Inter-individual responses to drug intake are frequently observed and may be caused by multiple factors, including disease modalities, drug-drug interactions, drug-food interactions and notably genetics. Pharmacogenetics (PGx) has been defined as the study of variability in drug response due to heredity. The aim of pharmacogenetics is to identify, through genetic testing, those patients, who will benefit from a particular drug (response) or those who, due to their genetic background, carry a predictable risk of non-response or adverse drug reaction. In the last three decades, there has been an extensive evolution of the knowledge on the genetic factors influencing drug metabolism, transport and effect. As a result, pharmaceutical companies increasingly cite the known influence of genetic variants on serum levels, adverse drug reactions and treatment failure in their drug labels. Furthermore, a number of guidelines for pharmacogenetic guided drug selection and dosing are available today. However, pharmacogenetic testing is not yet part of routine patient care.

Our vision

We hypothesize that alongside with accepted factors like drug-drug interactions and disease modalities, there is enough evidence to beneficially incorporate pharmacogenetic information into pharmaceutical care practice. To assess the applicability of pharmacogenetic services in community and hospital pharmacies, we conduct a case series and clinical study. Furthermore, we aim to develop a post-graduate educational program on pharmacogenetics for health care professionals.

Current PhD Projects

Implementation of Pharmacogenotyping in Pharmaceutical Care (Chiara Jeiziner since AUG 2018)
Health care professionals need harmonization and standardization of pharmacogenetic information in drug labels to personalize drug therapies and tailor pharmaceutical care. A systematic analysis of the Swiss drug labels revealed that drug labels of 93 substances contain relevant pharmacogenetic information that were classified as “actionable PGx”. We collect patient cases in community pharmacies, where pharmacogenotyping is applied. The primary endpoint is that the patient receives the results of the pharmacogenotyping in form of a written recommendation to their prescribing physician. The experience with the compiled cases will be basis for the development of a reliable standard operating procedure for pharmacogenetic testing in pharmaceutical care. [ identifier: NCT04154553; EKNZ Identifier: 2019-01452]. The enrichment of a medication review with a pharmacogenetic profile for patients with adverse drug reactions or treatment failure can be of important value. At last, the communication of complex information such as pharmacogenetics to the patient as well as to the physician are challenges yet to overcome.

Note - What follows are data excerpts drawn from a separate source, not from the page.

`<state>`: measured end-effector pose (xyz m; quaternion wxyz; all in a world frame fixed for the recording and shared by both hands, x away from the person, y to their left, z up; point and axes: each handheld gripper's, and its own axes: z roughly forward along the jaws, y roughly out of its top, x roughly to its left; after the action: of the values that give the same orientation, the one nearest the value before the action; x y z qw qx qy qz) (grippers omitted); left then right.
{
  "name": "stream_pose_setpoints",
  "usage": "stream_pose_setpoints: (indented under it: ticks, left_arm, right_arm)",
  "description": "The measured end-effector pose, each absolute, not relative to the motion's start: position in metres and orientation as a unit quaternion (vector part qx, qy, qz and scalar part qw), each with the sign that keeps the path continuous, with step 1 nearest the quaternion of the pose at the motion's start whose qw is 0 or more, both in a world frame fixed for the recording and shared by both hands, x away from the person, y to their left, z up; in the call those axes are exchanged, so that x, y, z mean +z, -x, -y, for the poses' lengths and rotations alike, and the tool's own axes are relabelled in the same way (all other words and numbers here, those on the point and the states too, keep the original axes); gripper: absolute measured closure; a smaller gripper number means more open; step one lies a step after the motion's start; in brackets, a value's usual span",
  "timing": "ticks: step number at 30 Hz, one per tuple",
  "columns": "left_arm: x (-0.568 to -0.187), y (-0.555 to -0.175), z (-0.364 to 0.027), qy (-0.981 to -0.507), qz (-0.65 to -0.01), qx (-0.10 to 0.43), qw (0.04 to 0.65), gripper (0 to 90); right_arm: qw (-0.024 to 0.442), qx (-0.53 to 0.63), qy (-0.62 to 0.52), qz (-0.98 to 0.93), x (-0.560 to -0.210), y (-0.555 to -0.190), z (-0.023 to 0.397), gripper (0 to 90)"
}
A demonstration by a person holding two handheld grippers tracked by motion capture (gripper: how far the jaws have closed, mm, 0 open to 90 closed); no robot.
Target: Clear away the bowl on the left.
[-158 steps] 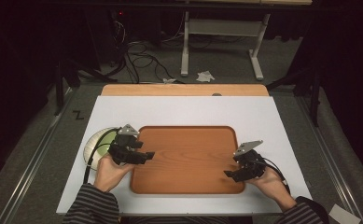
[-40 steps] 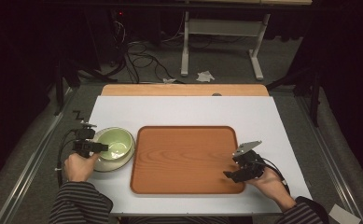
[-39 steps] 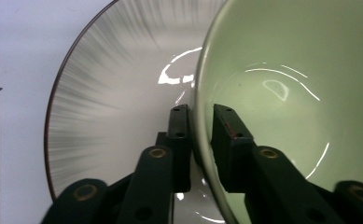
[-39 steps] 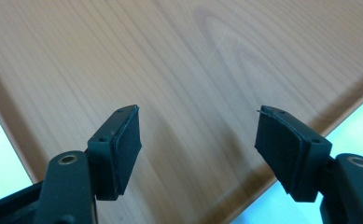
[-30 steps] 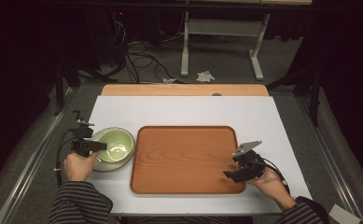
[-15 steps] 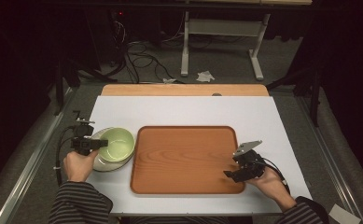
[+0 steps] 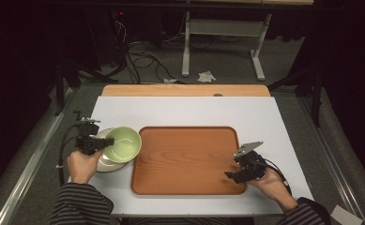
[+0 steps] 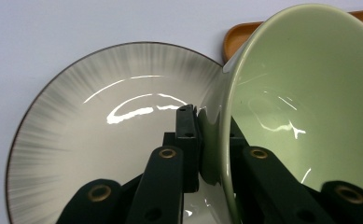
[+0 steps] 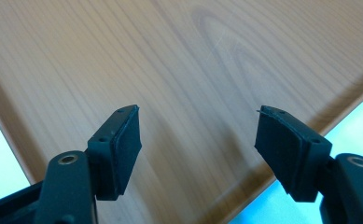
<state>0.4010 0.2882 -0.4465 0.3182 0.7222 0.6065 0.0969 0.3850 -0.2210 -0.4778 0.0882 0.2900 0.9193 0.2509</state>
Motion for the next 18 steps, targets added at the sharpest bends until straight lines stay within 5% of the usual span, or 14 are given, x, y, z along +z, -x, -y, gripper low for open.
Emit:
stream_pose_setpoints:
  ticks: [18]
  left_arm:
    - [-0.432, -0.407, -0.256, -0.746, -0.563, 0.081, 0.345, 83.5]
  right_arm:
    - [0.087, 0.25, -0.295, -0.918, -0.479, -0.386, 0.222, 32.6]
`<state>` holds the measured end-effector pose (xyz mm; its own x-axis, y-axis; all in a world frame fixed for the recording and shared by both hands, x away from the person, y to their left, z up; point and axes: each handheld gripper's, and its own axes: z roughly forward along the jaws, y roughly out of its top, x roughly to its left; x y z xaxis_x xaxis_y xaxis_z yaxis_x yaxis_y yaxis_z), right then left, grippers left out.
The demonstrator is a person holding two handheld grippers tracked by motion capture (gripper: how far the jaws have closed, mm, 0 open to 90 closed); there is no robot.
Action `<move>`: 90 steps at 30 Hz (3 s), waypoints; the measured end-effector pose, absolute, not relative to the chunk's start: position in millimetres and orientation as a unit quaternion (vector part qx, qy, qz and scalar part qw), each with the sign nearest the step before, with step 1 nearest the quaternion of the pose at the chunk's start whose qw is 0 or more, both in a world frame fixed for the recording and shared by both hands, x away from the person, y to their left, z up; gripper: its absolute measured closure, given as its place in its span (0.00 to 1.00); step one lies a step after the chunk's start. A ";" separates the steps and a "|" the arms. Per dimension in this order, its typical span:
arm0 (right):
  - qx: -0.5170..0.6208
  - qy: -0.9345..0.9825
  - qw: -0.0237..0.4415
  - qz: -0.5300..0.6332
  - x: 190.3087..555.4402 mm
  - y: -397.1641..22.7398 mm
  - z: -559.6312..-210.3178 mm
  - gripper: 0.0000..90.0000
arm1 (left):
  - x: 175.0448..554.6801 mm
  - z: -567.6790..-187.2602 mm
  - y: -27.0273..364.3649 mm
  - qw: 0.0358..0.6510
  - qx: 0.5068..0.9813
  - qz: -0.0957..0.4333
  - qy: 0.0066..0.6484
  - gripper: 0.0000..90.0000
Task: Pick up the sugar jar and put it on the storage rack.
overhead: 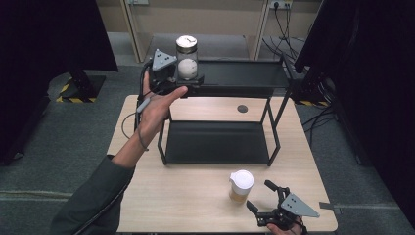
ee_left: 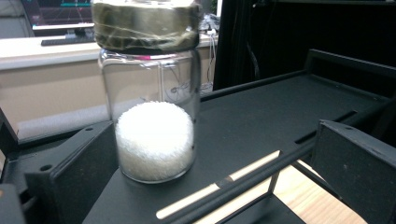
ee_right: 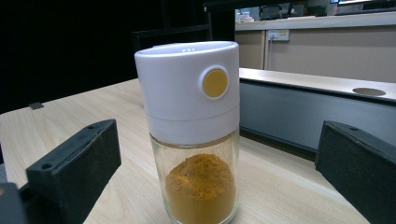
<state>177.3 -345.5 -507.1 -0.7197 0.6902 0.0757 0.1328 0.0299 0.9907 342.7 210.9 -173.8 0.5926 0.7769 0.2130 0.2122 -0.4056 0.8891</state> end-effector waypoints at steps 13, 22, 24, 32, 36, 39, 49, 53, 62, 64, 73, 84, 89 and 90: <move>0.302 0.682 0.222 0.628 177.3 -345.5 -507.1 0.00 | 311.1 -234.3 200.5 0.594 0.663 0.284 0.358 0.00; 0.302 0.682 0.222 0.627 177.3 -345.2 -507.1 0.00 | 297.3 -254.2 199.1 0.605 0.669 0.271 0.335 0.00; 0.302 0.683 0.222 0.627 177.3 -345.1 -507.1 0.01 | 294.0 -257.4 198.4 0.606 0.671 0.270 0.330 0.00; 0.302 0.682 0.222 0.628 177.2 -345.2 -507.1 0.00 | 281.5 -275.4 202.0 0.619 0.671 0.255 0.319 0.01; 0.302 0.682 0.222 0.628 177.3 -345.2 -507.1 0.00 | 276.0 -287.1 206.2 0.626 0.669 0.249 0.316 0.01; 0.303 0.682 0.222 0.628 177.4 -345.3 -507.1 0.00 | 273.0 -295.8 209.6 0.630 0.669 0.238 0.315 0.01; 0.302 0.682 0.221 0.629 177.4 -345.0 -507.2 0.00 | 265.2 -323.8 217.3 0.635 0.674 0.222 0.306 0.00; 0.302 0.682 0.221 0.628 177.4 -345.1 -507.2 0.00 | 263.5 -336.2 220.5 0.639 0.673 0.214 0.306 0.00; 0.301 0.682 0.222 0.628 177.5 -345.1 -507.3 0.00 | 259.0 -365.0 223.0 0.639 0.673 0.217 0.304 0.00; 0.301 0.682 0.222 0.628 177.6 -345.1 -507.3 0.00 | 259.6 -371.3 224.4 0.642 0.671 0.209 0.308 0.00; 0.299 0.683 0.221 0.629 177.6 -344.9 -507.3 0.00 | 255.1 -399.8 232.6 0.648 0.673 0.181 0.308 0.00; 0.300 0.682 0.222 0.629 177.3 -345.2 -507.2 0.01 | 248.2 -436.4 238.4 0.634 0.686 0.162 0.318 0.01; 0.299 0.682 0.222 0.629 177.4 -345.4 -507.2 0.00 | 243.2 -450.6 239.1 0.637 0.684 0.152 0.322 0.01; 0.300 0.682 0.222 0.629 177.1 -345.4 -507.1 0.01 | 242.0 -452.5 238.8 0.636 0.686 0.152 0.321 0.01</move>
<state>177.1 -345.4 -507.1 -0.7212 0.6887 0.0746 0.1304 0.0293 0.9910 242.0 238.8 -452.5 0.7481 0.6332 -0.1984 0.2458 0.0134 0.9692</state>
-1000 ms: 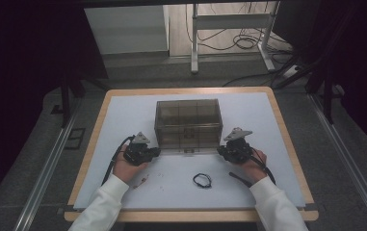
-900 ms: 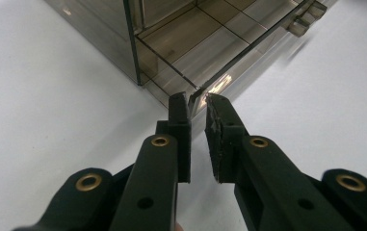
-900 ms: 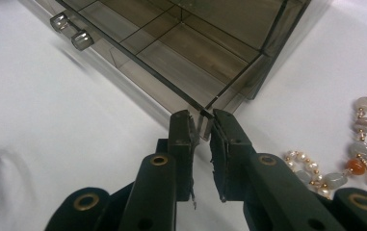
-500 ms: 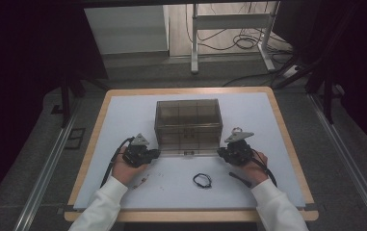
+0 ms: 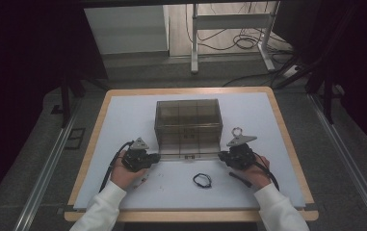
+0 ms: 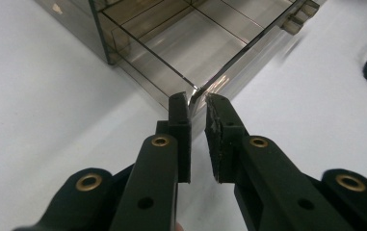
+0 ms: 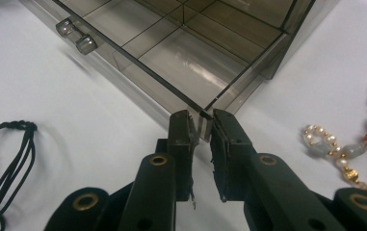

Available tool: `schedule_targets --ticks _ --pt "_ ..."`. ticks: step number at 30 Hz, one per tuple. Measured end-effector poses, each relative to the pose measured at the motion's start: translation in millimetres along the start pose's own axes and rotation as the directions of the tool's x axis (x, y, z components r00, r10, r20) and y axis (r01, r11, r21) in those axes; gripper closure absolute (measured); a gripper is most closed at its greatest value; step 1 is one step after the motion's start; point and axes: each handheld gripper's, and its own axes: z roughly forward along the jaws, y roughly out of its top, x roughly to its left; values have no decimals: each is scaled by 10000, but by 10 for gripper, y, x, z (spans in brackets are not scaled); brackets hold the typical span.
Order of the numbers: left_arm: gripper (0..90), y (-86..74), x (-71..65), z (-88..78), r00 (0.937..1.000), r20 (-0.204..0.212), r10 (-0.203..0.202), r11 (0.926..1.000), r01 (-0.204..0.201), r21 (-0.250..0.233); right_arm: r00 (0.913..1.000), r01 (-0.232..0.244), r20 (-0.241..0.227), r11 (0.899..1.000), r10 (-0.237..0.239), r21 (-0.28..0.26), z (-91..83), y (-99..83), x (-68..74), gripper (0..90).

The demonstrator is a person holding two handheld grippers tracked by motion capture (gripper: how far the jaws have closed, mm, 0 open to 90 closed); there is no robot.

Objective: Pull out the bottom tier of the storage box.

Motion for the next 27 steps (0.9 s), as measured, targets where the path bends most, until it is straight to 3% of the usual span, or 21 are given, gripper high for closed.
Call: schedule_targets --ticks 15,17,19,23,27 --pt "793 -35 -2 11 9996 275 -114 9999 115 -18 9998 -91 -188 9999 93 95 0 -39 3 770" --pt "745 -40 4 9 9989 443 -141 9998 146 -128 9992 -268 -280 9996 269 33 7 -49 -2 736" --pt "643 -36 -4 -9 9994 293 -189 9998 193 -112 9984 -436 -373 9989 430 -167 -4 -52 -9 649" --pt "488 -44 3 -59 9991 197 -380 9991 383 -153 9975 -584 -420 9975 567 -404 -66 -33 3 559" --pt "409 -63 -22 -124 9987 149 -488 9982 493 -338 9954 -807 -576 9943 767 -698 -137 -10 13 471"
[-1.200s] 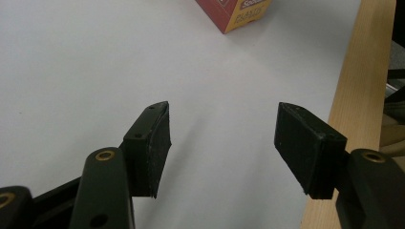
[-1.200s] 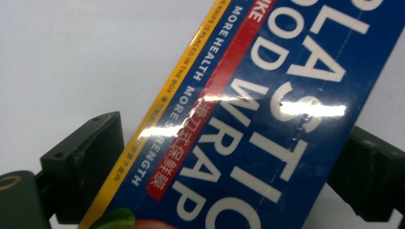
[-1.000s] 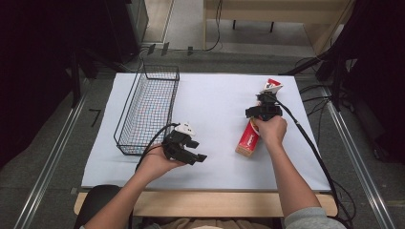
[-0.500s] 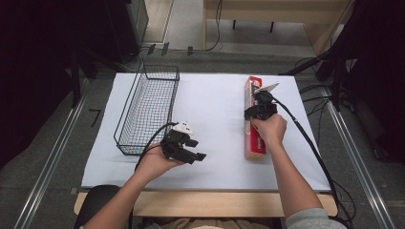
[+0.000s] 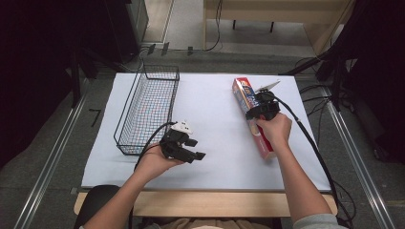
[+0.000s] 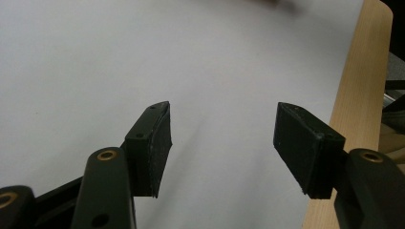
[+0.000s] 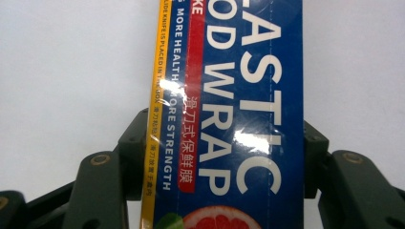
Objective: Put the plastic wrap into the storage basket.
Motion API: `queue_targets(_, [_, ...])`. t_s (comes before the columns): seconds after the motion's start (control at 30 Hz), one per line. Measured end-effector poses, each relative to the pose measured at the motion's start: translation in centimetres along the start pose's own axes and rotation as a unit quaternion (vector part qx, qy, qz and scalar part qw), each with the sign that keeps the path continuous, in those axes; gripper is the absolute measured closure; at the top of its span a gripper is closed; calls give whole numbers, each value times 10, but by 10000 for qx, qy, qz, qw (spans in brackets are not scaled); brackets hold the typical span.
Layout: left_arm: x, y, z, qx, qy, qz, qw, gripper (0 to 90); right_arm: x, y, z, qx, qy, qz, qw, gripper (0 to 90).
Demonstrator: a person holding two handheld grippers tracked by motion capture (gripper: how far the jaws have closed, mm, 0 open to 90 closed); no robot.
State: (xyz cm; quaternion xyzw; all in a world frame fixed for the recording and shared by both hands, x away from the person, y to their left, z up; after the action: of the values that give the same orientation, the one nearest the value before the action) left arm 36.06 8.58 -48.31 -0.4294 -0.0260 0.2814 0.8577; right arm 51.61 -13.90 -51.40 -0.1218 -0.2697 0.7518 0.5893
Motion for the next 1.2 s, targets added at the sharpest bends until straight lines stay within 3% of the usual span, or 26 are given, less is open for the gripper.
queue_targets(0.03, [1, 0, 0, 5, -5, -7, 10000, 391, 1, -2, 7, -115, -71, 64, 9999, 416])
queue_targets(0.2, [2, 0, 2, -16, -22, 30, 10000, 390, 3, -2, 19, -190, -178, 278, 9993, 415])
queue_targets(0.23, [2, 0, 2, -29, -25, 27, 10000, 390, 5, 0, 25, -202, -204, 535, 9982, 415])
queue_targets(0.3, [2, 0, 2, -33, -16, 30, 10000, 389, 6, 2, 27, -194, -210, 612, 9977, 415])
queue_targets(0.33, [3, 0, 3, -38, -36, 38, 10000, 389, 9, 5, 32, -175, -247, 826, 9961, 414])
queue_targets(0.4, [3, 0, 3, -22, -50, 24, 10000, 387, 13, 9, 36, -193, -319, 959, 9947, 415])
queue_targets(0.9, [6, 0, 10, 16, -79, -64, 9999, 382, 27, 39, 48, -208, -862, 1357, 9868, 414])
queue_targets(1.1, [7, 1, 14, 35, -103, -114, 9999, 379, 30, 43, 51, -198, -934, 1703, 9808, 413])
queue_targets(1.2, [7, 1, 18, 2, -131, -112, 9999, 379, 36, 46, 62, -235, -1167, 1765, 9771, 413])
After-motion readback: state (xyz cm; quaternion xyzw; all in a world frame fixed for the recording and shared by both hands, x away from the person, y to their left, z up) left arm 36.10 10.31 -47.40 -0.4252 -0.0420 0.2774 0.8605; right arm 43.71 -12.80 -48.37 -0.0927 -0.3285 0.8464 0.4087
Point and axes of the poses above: each handheld gripper's, and its own axes: z roughly backward along the jaws, y roughly out of its underside, x roughly to its left, the point moved 10 cm from there along -z, roughly forward along the jaws, and after that the axes turned 9 degrees about -x, right-handed, at the moved point
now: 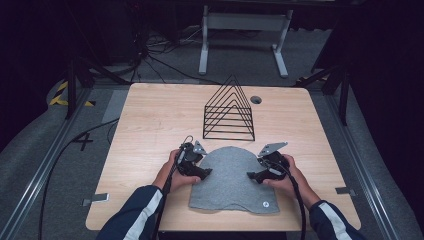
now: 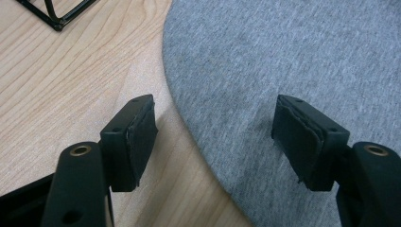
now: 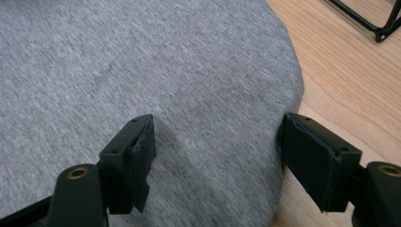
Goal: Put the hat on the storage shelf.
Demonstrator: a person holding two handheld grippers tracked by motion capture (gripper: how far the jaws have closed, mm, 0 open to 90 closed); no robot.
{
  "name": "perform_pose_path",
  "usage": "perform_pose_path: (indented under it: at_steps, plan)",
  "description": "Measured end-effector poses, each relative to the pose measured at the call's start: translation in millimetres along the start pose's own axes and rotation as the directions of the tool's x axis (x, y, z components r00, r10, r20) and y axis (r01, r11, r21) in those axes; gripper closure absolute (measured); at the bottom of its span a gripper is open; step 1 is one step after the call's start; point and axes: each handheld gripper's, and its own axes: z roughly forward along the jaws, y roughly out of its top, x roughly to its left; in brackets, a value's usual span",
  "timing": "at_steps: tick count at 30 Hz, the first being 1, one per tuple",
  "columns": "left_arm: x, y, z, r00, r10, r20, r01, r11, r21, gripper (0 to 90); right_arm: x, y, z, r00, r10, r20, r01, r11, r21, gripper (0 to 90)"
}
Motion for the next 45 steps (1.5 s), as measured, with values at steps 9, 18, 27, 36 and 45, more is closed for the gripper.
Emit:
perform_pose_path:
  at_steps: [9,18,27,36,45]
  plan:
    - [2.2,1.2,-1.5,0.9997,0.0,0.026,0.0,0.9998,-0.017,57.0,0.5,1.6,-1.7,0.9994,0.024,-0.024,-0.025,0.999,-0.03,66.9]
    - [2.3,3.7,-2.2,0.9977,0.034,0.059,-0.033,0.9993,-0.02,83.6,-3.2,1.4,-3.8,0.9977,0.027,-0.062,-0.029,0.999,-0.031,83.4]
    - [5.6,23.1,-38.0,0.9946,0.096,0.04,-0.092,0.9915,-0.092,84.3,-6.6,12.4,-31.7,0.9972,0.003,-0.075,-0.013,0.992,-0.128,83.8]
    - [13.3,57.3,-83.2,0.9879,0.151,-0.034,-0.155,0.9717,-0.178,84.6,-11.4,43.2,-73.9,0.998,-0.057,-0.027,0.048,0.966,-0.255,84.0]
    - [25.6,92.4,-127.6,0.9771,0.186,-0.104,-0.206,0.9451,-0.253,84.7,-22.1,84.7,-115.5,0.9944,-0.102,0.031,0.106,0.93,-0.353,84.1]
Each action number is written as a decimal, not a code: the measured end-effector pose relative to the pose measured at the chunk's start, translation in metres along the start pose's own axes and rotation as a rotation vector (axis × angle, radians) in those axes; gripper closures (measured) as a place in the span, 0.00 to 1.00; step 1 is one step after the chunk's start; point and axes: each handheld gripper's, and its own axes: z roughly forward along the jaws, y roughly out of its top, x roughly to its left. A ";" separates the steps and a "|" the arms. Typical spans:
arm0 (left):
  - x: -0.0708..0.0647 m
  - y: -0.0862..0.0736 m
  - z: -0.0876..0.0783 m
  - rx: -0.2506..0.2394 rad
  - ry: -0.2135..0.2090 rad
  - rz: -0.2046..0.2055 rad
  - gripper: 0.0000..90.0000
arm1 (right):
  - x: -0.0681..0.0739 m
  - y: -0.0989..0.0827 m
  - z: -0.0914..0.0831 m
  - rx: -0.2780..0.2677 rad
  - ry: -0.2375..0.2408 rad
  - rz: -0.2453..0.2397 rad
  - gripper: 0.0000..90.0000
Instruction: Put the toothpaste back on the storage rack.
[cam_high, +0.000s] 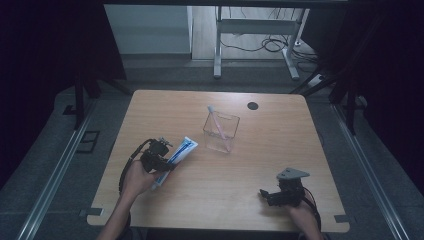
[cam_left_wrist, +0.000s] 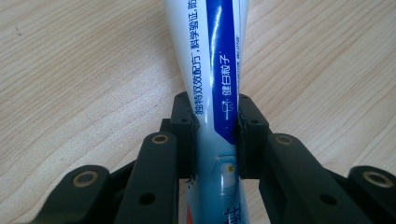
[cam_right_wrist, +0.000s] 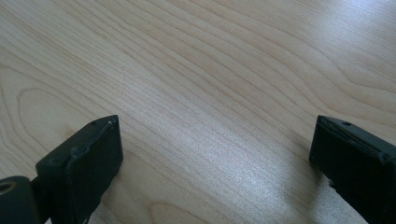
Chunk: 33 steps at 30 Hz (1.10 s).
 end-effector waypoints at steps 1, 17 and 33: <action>0.000 0.000 -0.001 -0.008 0.000 0.000 0.81 | 0.000 0.000 0.000 -0.001 -0.001 -0.001 0.02; -0.013 0.008 -0.025 -0.100 0.007 0.036 0.82 | 0.000 0.000 0.000 -0.001 0.000 -0.002 0.02; -0.022 0.019 -0.027 -0.130 0.008 0.071 0.82 | 0.000 0.000 0.000 -0.001 -0.001 -0.002 0.02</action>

Pharmacist guided pharmacogenotyping in psychiatric practice (Céline Stäuble since DEC 2018)
Despite the compiling evidence on pharmacogenetics influencing antidepressant exposure as well as response, pharmacogenetic guided antidepressant treatment has not yet made its way into routine psychiatric practice. Underlying reasons are diverse and include financial and procedural aspects as well as the limited transfer of knowledge into basic trainings, but also a lack of prospective clinical trials. In this project, we investigate genetic variants in cases of adverse drug reactions and treatment failure [ identifier: NCT04154553; EKNZ ID: 2019-01452] and further the impact of pharmacogenetic guided antidepressant selection and dosing on treatment outcome in a clinical study [ identifier: NCT04507555; EKNZ ID: 2020-01535].